Riggio, Alessandra I.

January 2017

Given the recent discovery of RUNX1 somatic mutations in biopsies of breast cancer patients, the overall purpose of the present thesis consists of using different in vivo and ex vivo experimental systems in the attempt to answer two main questions: firstly, if the Runx1 gene plays any causative role in the context of breast cancer; and secondly, if its putative function is symptomatic of a tumour suppressor gene and/or of a pro-oncogene. By characterizing the effects of Runx1 deletion in two different breast cancer mouse models (i.e. the MMTV-PyMT and the Wnt/β-catenin-driven models of mammary tumourigenesis), this thesis provides the first in vivo evidence of a dualistic role played by the gene in the context of breast cancer.
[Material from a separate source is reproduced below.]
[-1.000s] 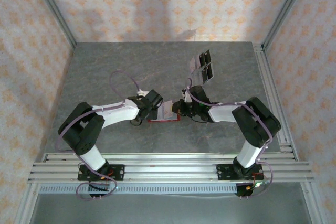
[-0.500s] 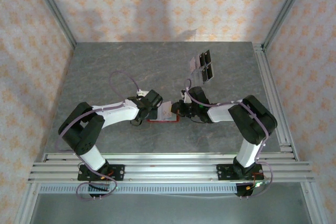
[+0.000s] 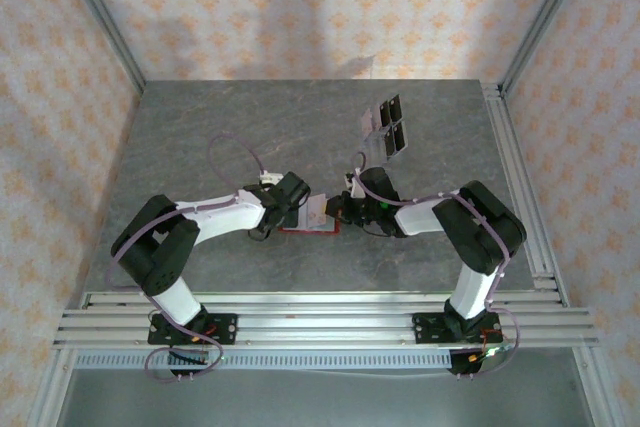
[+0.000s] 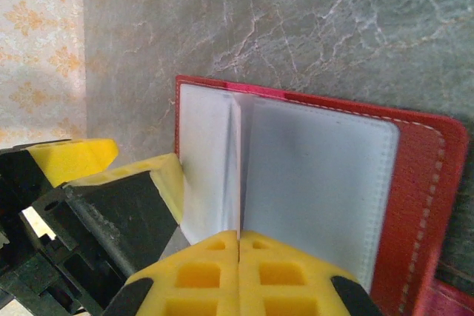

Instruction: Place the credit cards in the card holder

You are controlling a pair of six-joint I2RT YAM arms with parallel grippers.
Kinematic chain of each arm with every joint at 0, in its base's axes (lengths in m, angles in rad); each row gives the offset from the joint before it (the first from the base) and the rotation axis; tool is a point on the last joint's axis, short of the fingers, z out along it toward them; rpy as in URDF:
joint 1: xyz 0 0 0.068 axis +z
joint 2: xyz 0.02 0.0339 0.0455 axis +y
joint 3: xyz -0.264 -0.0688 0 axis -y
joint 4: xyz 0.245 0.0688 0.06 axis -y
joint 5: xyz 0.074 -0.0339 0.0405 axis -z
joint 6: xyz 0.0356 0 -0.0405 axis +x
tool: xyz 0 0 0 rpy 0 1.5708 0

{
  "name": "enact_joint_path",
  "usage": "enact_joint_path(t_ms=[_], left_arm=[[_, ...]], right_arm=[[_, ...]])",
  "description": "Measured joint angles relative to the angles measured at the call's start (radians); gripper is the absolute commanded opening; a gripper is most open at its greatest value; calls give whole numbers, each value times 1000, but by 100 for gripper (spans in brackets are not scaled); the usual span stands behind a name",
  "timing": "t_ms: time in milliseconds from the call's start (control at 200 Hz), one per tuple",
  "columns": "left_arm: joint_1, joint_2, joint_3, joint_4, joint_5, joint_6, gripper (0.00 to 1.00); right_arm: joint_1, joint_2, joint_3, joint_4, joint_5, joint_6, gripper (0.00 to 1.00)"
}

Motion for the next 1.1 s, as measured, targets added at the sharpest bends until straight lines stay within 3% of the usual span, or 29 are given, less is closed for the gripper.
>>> enact_joint_path(t_ms=[561,1096], left_arm=[[-1,6,0,-13,-27,-23,100],[-1,6,-2,-9,-27,-22,100]], right_arm=[[0,0,-14,53,0,55,0],[0,79,-40,235,-8,175,0]])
Runx1 would in fact appear to act as a tumour suppressor at early stages of the disease, whilst as a pro-oncogene at later stages of mammary tumourigenesis. To fully comprehend the significance of these major findings, the introduction will first provide a brief description on the RUNX family of genes, as well as on the state-of-the-art knowledge of RUNX1’s role in both mammary gland and breast cancer biology. As such, particular attention will then be given not only to the ontogeny, endocrine regulation and composition of the murine mammary gland, yet also to the high degree of heterogeneity, the putative “cell-of-origin(s)” and the different experimental models commonly used to study breast cancer. Through the aforementioned rationale, it is hoped that the introduction will serve as a platform which may hold the key for unveiling the controversial role played by RUNX1 in the context of breast cancer.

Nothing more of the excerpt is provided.